Task to carry out: Which lines run from the one containing "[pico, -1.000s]" through the end of the material? Transcribe them word for word, and only them.

Material provided:
/---

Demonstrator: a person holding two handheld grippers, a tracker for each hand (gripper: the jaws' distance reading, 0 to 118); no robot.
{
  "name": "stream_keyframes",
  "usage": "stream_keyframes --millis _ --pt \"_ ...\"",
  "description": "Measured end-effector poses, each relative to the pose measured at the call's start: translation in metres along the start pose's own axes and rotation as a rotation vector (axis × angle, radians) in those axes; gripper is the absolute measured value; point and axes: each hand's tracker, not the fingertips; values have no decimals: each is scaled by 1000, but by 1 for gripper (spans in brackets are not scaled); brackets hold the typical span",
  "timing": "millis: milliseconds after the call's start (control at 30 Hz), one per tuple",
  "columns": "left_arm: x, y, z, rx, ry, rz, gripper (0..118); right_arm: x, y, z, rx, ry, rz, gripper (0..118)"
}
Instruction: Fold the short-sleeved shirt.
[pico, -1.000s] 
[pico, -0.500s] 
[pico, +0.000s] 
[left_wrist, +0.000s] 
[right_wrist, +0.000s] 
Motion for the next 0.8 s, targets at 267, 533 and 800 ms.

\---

Output for this exercise:
[pico, -1.000s] 
[pico, -0.500s] 
[pico, +0.000s] 
[left_wrist, +0.000s] 
[right_wrist, +0.000s] 
Motion for the next 0.8 s, targets at 267, 533 and 800 ms.

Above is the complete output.